Zahlungsunfähigkeit bei weiterem Wertverfall seiner Aktienpakete droht
Von dpa / Hayo Lücke

Das Enfant terrible der Telekommunikationsbranche, Gerhard Schmid, ist immer für eine Überraschung gut. Wenn andere Manager sich bei drohendem Ungemach am liebsten aus der Öffentlichkeit zurückziehen, kommt der Gründer des Telekommunikationsdienstleisters MobilCom richtig in Fahrt. So setzte er den Antrag auf Eröffnung eines Insolvenzverfahrens über sein privates Vermögen gleich wieder medienwirksam in Szene. Schmid hat am vergangenen Freitag ein Insolvenzverfahren über sein privates Vermögen beantragt. Der Grund sei eine drohende Zahlungsunfähigkeit bei einem sich weiter fortsetzenden Wertverfall seiner MobilCom-Aktien, teilte Schmids Agentur heute in Frankfurt mit. Betroffen seien neben den Aktien auch weitere private Vermögenswerte wie Immobilien. Das Amtsgericht Flensburg habe den Hamburger Wirtschaftsprüfer Otto Gellert zum vorläufigen Insolvenzverwalter bestellt.
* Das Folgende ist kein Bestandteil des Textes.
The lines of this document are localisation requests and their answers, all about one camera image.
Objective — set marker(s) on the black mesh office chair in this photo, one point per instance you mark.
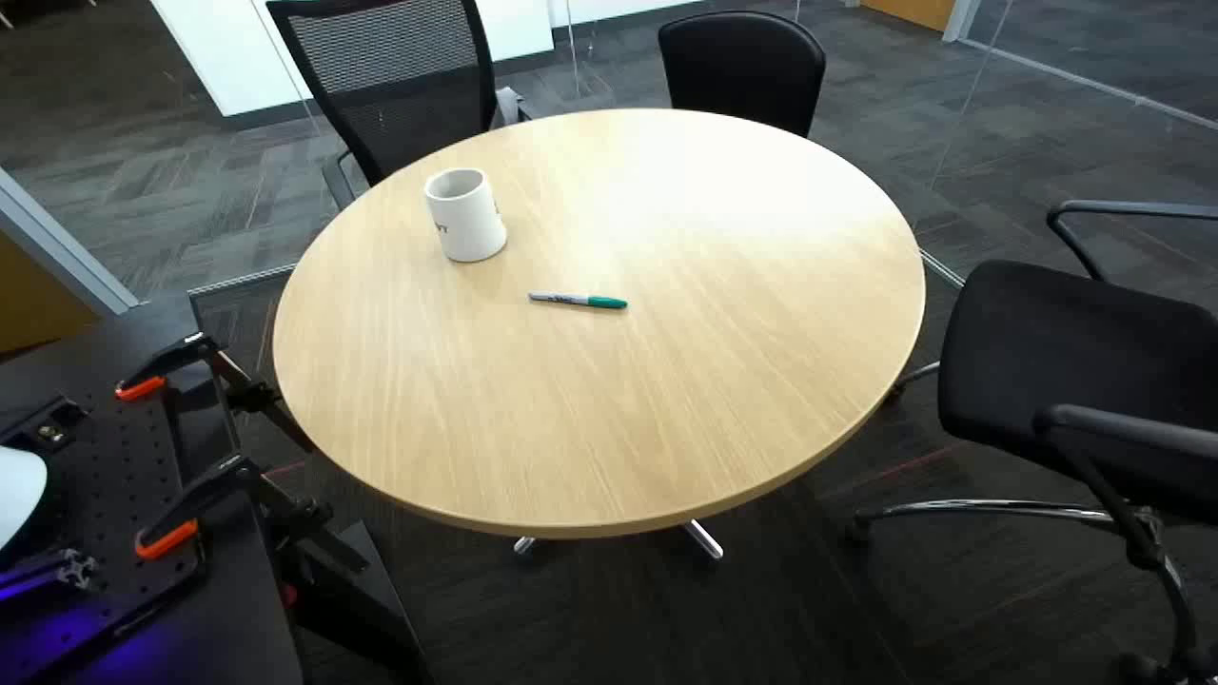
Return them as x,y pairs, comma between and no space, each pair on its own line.
406,115

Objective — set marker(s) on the black connector block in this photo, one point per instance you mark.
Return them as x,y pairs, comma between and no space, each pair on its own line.
49,423

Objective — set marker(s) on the black perforated robot stand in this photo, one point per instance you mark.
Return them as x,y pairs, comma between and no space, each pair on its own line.
116,470

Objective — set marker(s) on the chrome table base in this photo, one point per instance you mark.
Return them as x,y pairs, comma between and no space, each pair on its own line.
706,538

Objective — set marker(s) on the black metal bracket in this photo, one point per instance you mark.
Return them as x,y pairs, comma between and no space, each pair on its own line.
62,569

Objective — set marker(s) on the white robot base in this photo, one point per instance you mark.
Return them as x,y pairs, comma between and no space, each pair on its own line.
17,489

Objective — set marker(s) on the black fabric chair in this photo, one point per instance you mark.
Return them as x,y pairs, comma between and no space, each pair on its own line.
742,72

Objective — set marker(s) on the green capped grey marker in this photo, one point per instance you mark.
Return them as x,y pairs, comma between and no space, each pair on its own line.
577,301

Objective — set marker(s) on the white ceramic mug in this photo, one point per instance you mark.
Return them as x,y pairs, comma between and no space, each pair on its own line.
470,229

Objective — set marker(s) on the black armchair chrome base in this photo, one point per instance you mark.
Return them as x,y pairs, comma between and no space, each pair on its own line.
1077,356
Schmid und die Firma seiner Ehefrau halten gemeinsam rund 42 Prozent der MobilCom-Anteile. Die Aktien haben in den vergangenen Monaten und Jahren stark an Wert verloren, weil das Unternehmen nur knapp einer Insolvenz entgangen war.

Schlagzeilen hat Schmid reichlich geschrieben. Die Zerrüttung zwischen ihm und dem früheren MobilCom-Partner France Télécom wuchs sich im vergangenen Jahr zu einem öffentlichen Scheidungskrieg aus, bei dem der 50-Jährige immer wieder nachlegte. Schließlich stand für den Großaktionär sein Anteilsbesitz an MobilCom auf dem Spiel.

Ohne Schmids Tatendrang - Schnelligkeit, Flexibilität und Risikofreude - wäre das "kapitalistische Märchen" vom Aufstieg seiner Firma in der norddeutschen Provinz nicht denkbar gewesen. Schon sein Studium der Betriebswirtschaft hatte sich der Sohn eines Maurers und einer Hausfrau aus dem fränkischen Selb als Eishockey-Trainer beim ERC Selb selbst finanziert. Beruflich stieg der Franke 1977 gleich als Vorstandsassistent bei der im Ort ansässigen Porzellanfabrik Hutschenreuther ein. Später, als Marketingchef des Münchner Autovermieters Sixt, wurde Schmid klar, welches Marktpotenzial Mobiltelefone nicht nur im Auto haben. Er wagte 1991 mit einer Sekretärin und einer Mobilfunk-Lizenz den Sprung in die Selbstständigkeit.

Aus dieser Keimzelle baute Schmid einen zunächst schlagkräftigen Konzern auf, der den Telekom-Markt mit Niedrigpreisen erschütterte. An finanzielle Grenzen stieß der Mobilfunkpionier, als er in den verheißungsvollen neuen Mobilfunkstandard UMTS investieren wollte. Zur Finanzierung der milliardenteuren Lizenz holte sich Schmid France Télécom ins Boot. Als der hochverschuldete französische Staatskonzern das UMTS-Geschäft stoppen wollte, gerieten die Partner in Streit. Im Machtkampf um die Konzernstrategie musste Schmid gehen, außerdem machten die Franzosen die Einsetzung eines Treuhänders für dessen Aktien zur Bedingung.

Die endgültige Einigung mit Schmid, in die auch die Bundesregierung eingeschaltet war, wuchs sich im vergangenen Herbst zu einem wochenlangen Verhandlungspoker und einer Zitterpartie für das von Insolvenz bedrohte Büdelsdorfer Unternehmen aus. Schließlich unterschrieb Schmid den Treuhändervertrag, mit dem seine Aktien auf den früheren RTL-Chef Helmut Thoma übertragen wurden.

Doch von Ruhe keine Spur. Gleich zu Jahresbeginn 2003 war wieder von Schmid zu hören. Entgegen den Abmachungen will er seine Aktien auf den Hamburger Sanierer Otto Gellert übertragen, der nun als Insolvenzverwalter eingesetzt ist. Zudem werden Ermittlungen der Staatsanwaltschaft Kiel gegen Schmid und Millenium, die Firma seiner Frau Sybille Schmid-Sindram, wegen des Verdachts der Untreue bekannt. Mit dem Insolvenzantrag scheint ein Ende von Schmids einst strahlender Karriere gekommen.